▶ TASK BRIEF
From the data, return each line holding the word "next".

▶ MATERIAL PROVIDED
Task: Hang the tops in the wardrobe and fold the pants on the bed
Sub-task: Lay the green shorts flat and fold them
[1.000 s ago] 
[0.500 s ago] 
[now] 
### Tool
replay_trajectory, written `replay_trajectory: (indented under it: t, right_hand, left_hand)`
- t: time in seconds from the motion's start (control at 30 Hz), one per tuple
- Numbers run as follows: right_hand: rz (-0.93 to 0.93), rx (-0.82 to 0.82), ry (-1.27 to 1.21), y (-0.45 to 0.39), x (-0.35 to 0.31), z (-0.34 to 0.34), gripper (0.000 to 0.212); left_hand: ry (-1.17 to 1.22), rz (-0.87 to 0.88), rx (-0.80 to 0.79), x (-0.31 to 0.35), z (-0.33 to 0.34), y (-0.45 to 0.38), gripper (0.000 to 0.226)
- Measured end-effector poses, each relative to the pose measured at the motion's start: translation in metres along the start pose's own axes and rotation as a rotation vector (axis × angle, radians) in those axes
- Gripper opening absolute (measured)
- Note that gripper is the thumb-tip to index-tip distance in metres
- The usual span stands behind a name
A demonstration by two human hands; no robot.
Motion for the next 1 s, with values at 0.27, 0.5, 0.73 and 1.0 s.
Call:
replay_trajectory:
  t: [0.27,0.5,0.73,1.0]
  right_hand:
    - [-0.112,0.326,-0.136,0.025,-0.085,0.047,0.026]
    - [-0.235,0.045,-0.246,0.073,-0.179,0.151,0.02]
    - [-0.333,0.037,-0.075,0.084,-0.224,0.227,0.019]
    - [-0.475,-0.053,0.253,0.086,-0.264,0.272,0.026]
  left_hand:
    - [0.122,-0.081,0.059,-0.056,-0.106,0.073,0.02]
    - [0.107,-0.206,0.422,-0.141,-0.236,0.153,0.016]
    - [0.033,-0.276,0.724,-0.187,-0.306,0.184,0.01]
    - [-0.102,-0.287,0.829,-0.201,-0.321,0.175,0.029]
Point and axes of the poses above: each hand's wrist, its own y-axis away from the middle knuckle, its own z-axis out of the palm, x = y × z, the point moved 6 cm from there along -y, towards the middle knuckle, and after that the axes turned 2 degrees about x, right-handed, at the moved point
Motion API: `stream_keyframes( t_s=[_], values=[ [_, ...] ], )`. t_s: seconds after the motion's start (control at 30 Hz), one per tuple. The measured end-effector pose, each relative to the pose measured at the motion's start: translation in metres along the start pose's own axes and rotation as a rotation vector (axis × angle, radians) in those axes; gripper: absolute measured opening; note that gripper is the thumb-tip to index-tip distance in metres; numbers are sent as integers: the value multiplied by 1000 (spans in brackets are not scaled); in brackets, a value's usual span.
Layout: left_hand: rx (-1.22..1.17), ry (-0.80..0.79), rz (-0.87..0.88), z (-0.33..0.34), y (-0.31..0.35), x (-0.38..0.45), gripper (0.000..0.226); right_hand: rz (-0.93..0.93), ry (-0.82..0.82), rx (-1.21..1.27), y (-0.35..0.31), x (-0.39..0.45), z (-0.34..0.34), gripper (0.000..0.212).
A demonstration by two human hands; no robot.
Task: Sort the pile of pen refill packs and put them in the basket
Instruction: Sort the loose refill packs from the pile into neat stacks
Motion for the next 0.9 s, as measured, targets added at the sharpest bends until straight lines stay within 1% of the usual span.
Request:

▶ ANSWER
Motion for the next 1 s, with values at 0.27, 0.5, 0.73 and 1.0 s.
Motion for the next 0.9 s, as measured, targets added at the sharpest bends until straight lines stay within 1% of the usual span.

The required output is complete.